* Task description
Check each line below for "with" and report how many have it, nothing else.

* Information provided
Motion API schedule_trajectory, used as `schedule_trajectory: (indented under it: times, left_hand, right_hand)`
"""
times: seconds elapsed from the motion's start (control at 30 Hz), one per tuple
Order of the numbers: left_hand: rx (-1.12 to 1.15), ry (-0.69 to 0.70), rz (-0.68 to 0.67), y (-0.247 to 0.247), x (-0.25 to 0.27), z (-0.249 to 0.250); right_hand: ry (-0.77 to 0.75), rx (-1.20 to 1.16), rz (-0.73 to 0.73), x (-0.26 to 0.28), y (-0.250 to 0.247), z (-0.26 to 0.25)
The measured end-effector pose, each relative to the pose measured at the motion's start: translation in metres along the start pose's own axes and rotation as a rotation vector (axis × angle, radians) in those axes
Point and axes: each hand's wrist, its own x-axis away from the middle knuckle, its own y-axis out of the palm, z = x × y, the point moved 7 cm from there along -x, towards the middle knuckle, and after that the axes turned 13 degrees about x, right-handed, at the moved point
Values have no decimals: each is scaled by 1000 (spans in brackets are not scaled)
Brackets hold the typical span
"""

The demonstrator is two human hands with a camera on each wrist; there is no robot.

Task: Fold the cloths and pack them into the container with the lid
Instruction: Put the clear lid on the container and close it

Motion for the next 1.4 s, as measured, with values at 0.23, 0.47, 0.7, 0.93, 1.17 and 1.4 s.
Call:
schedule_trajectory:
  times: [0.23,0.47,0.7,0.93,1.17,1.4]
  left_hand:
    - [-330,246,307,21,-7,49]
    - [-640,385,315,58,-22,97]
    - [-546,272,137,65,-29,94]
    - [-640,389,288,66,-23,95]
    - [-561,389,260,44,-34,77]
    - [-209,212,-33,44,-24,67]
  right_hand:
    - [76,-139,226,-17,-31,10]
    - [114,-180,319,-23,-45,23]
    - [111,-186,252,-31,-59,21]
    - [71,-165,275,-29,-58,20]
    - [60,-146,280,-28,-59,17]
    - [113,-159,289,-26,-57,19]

* Task answer
3